Quasi-coherent $\mathcal{F} \cong \tilde{M}$ on $\operatorname{Proj}B$ does not determine $M$

Question

I would like to understand in detail the fact that given $\tilde{M}\cong \tilde{N}$ on $\operatorname{Proj}B$, then it is not always true in general that $M \cong N$.

I know this has to do with playing with the grading; so, as I understand, one fixes a $K\in \mathbb{N}$ and considers $N = \sum_{k \geq K} M_k$ and then proves that:

i) $N$ is not isomorphic to $M$, because in degrees $d<K$ one has $N = 0$;

ii) one proves $\tilde{M} \cong \tilde{N}$ because for every homogenous element $f$, one has $$\tilde{M}(D_+(f))=M_{(f)}\cong N_{(f)}=\tilde{N}(D_+(f))$$

Although I can buy it intuitively, I am bit lost on the concrete and specific details of this though.

Can someone explain to me this example?

Ps. This example is taken from Q. Liu's book (remark 1.18, 5.1.4), where he works with two abstract graded modules $M$ and $N$, so the argument should work in this generality, and I would like to understand it this way.

Answer 1

The point is that the projection map $\pi:M\to N$ and inclusion map $i:N\to M$ both become isomorphisms after applying the sheafification functor $\widetilde{-}$. To check this, we can cover $\operatorname{Proj} B$ by open sets of the form $D_+(b)$ for $b$ homogeneous of positive degree and show that the induced maps $\widetilde{\pi}(D_+(b)):\widetilde{M}(D_+(b)) \to \widetilde{N}(D_+(b))$ and $\widetilde{i}(D_+(b)):\widetilde{N}(D_+(b)) \to \widetilde{M}(D_+(b))$ are isomorphisms, as a map of sheaves which restricts to an isomorphism on each element of an open cover is an isomorphism.

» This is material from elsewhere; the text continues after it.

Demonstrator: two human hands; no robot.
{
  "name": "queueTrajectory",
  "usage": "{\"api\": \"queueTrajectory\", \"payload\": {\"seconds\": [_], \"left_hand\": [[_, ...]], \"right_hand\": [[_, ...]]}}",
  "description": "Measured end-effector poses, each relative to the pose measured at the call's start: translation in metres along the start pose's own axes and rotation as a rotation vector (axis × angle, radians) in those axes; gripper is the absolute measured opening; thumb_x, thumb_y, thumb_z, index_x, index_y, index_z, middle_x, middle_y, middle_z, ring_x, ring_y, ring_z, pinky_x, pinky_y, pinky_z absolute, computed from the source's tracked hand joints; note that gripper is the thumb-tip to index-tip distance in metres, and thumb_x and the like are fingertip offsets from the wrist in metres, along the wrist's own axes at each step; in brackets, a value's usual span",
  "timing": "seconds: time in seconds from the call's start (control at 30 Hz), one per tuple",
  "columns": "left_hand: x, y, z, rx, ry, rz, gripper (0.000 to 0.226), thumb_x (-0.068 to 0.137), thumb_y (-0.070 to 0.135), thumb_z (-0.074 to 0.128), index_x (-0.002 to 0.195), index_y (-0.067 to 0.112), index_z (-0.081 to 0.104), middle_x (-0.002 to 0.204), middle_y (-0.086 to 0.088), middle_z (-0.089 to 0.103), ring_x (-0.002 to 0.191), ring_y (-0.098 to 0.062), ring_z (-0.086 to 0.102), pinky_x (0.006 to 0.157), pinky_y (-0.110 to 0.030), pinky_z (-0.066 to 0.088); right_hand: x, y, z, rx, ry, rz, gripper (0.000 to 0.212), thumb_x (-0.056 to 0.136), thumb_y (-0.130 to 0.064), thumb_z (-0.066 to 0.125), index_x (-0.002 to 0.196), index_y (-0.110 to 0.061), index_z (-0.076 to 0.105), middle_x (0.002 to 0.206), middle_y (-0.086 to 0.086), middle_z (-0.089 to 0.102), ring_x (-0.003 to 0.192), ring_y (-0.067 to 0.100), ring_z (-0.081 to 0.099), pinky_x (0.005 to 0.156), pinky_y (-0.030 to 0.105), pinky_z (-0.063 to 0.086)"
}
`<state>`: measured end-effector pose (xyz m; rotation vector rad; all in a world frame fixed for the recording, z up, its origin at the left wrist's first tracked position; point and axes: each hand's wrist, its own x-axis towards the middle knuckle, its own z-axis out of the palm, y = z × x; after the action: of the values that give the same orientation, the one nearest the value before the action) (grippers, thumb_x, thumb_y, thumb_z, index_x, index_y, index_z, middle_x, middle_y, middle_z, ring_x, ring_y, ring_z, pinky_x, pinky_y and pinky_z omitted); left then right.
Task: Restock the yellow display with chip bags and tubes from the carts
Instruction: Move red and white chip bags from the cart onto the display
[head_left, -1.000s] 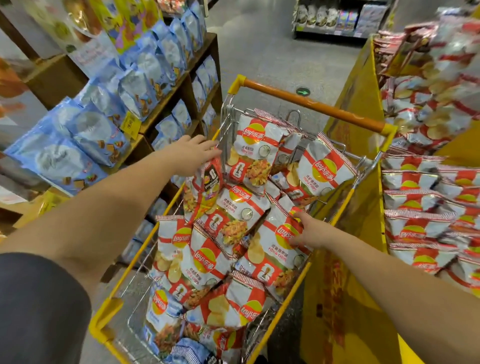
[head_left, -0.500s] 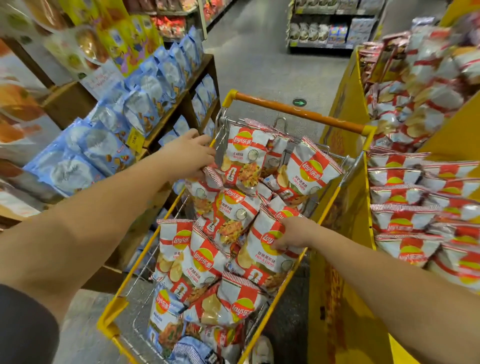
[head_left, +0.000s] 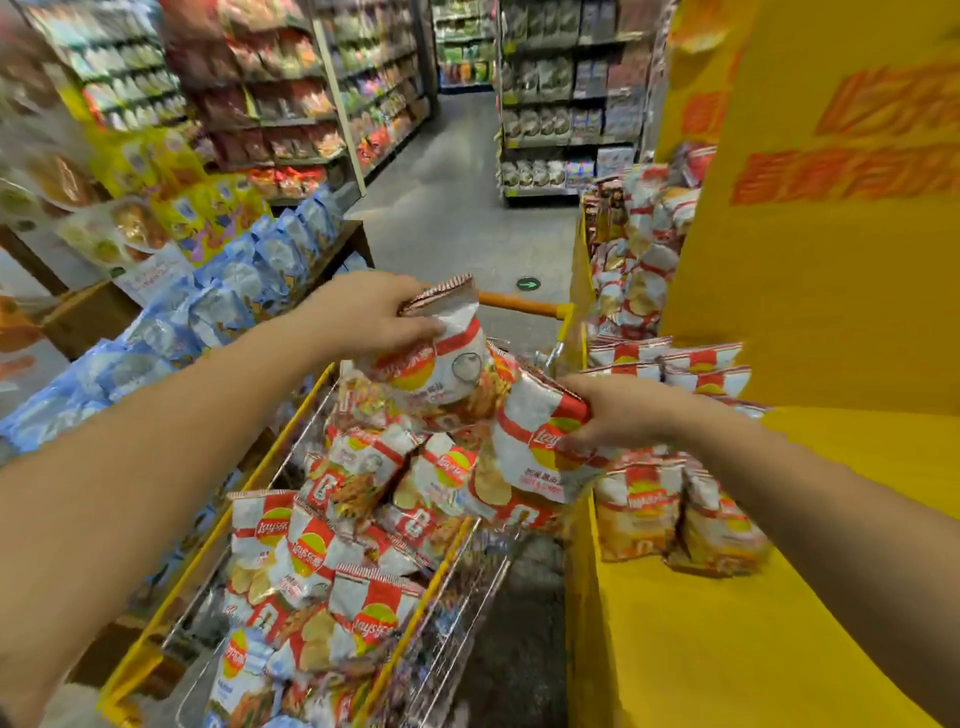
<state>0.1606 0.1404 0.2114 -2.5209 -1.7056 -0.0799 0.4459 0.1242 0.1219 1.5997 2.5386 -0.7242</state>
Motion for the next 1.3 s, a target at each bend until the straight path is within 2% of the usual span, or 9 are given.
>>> {"api": "queueTrajectory", "payload": {"seconds": [0.1,0.2,0.27,0.4,0.57,0.77,0.9,1.07,1.3], "left_hand": [[0.015,0.064,0.007,-0.065,0.052,0.054,0.074,0.077,0.076,0.031,0.112,0.018,0.059,0.085,-0.003,0.062,0.093,-0.031,0.062,0.072,-0.037,0.048],[0.03,0.132,0.026,-0.107,0.025,0.094,0.054,0.091,0.062,0.048,0.123,0.019,0.053,0.111,-0.013,0.065,0.104,-0.034,0.06,0.078,-0.037,0.046],[0.036,0.177,0.04,-0.11,-0.013,0.109,0.052,0.089,0.059,0.053,0.12,0.018,0.052,0.111,-0.011,0.065,0.104,-0.033,0.06,0.074,-0.037,0.046],[0.044,0.26,0.085,-0.123,-0.103,0.153,0.061,0.084,0.069,0.053,0.126,0.025,0.048,0.112,-0.003,0.066,0.101,-0.027,0.062,0.07,-0.033,0.045],[0.047,0.318,0.15,-0.096,-0.148,0.237,0.056,0.087,0.067,0.051,0.123,0.025,0.049,0.105,-0.002,0.068,0.095,-0.025,0.064,0.062,-0.032,0.046],[0.038,0.336,0.225,-0.056,-0.266,0.217,0.049,0.09,0.064,0.049,0.115,0.022,0.049,0.092,-0.001,0.066,0.08,-0.023,0.065,0.057,-0.035,0.052],[0.032,0.332,0.258,-0.032,-0.266,0.216,0.049,0.091,0.056,0.054,0.126,0.022,0.047,0.105,-0.002,0.067,0.092,-0.026,0.066,0.062,-0.034,0.046],[0.03,0.319,0.292,0.009,-0.235,0.188,0.054,0.092,0.054,0.052,0.134,0.022,0.044,0.116,-0.001,0.064,0.101,-0.023,0.064,0.066,-0.034,0.051],[0.044,0.296,0.314,-0.007,-0.249,0.121,0.058,0.087,0.068,0.048,0.116,0.017,0.048,0.098,-0.003,0.064,0.088,-0.025,0.064,0.064,-0.034,0.045]], "right_hand": [[-0.057,0.048,-0.011,-0.091,-0.006,0.051,0.054,0.076,-0.052,0.074,0.117,-0.03,0.048,0.114,-0.005,0.061,0.092,0.016,0.053,0.075,0.031,0.044],[-0.101,0.095,-0.006,-0.182,-0.051,0.135,0.064,0.07,-0.057,0.075,0.123,-0.032,0.048,0.118,-0.004,0.061,0.094,0.018,0.054,0.08,0.033,0.048],[-0.125,0.123,0.003,-0.177,-0.102,0.207,0.067,0.068,-0.059,0.075,0.124,-0.032,0.049,0.12,-0.003,0.062,0.097,0.02,0.057,0.082,0.033,0.05],[-0.171,0.175,0.028,-0.199,-0.194,0.315,0.042,0.075,-0.056,0.072,0.104,-0.036,0.05,0.11,-0.006,0.064,0.086,0.017,0.054,0.07,0.029,0.046],[-0.186,0.219,0.067,-0.268,-0.231,0.348,0.04,0.078,-0.052,0.068,0.109,-0.031,0.056,0.107,-0.004,0.062,0.088,0.019,0.056,0.068,0.03,0.046],[-0.17,0.253,0.123,-0.317,-0.217,0.273,0.039,0.081,-0.052,0.064,0.112,-0.029,0.055,0.106,-0.001,0.065,0.098,0.024,0.061,0.074,0.033,0.048],[-0.153,0.265,0.152,-0.346,-0.16,0.19,0.029,0.084,-0.04,0.061,0.11,-0.033,0.052,0.102,-0.003,0.065,0.101,0.023,0.061,0.092,0.039,0.041],[-0.123,0.275,0.172,-0.371,-0.121,0.128,0.031,0.087,-0.036,0.059,0.117,-0.029,0.054,0.111,-0.003,0.064,0.107,0.022,0.059,0.094,0.039,0.041],[-0.083,0.285,0.179,-0.397,-0.033,0.101,0.044,0.083,-0.04,0.063,0.125,-0.031,0.054,0.123,-0.004,0.063,0.117,0.021,0.055,0.096,0.037,0.037]]}}
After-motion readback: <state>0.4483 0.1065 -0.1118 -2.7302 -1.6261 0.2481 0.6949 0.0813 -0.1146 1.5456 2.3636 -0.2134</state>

To show this, we compute: $\widetilde{M}(D_+(b))\cong M_{(b)}$ and $\widetilde{N}(D_+(b))\cong N_{(b)}$ by definition, where elements of $M_{(b)}$ are of the form $\frac{m}{b^p}$ for $m\in M$ homogeneous with $\deg m = p\deg b$ (similarly for $N_{(b)}$). The map $\widetilde{\pi}(D_+(b))$ is given by $\frac{m}{b^p}\mapsto \frac{\pi(m)}{b^p}$. I claim this is injective and surjective:

• Injective: suppose $\frac{m}{b^p}$ maps to zero. Let $q\in\Bbb Z_{\geq 0}$ be a nonnegative integer so that $\deg b^qm \geq K$. Then $\frac{m}{b^p}=\frac{b^qm}{b^{p+q}}$, and as $\deg b^qm\geq K$, we have that $\pi(b^qm)=b^qm$. So the image of $\frac{m}{b^p}=\frac{b^qm}{b^{p+q}}$ is zero implies that $\frac{m}{b^p}$ is also zero, proving injectivity.
• Surjectivity: suppose $\frac{n}{b^r}$ is an element of $N_{(b)}$. Then $\deg n \geq K$ and $\deg n = r\deg b$. By definition of $N$, $n$ can also be regarded as an element of $M$ of the same degree. So $\frac{n}{b^r}$ is also an element of $M_{(b)}$ and it maps to $\frac{n}{b^r}\in N_{(b)}$, proving surjectivity.

The proof for the map $\widetilde{i}_{(b)}$ is the same, except you use the trick for surjectivity instead of injectivity. Let me know if you need help working that out and I can add to this answer.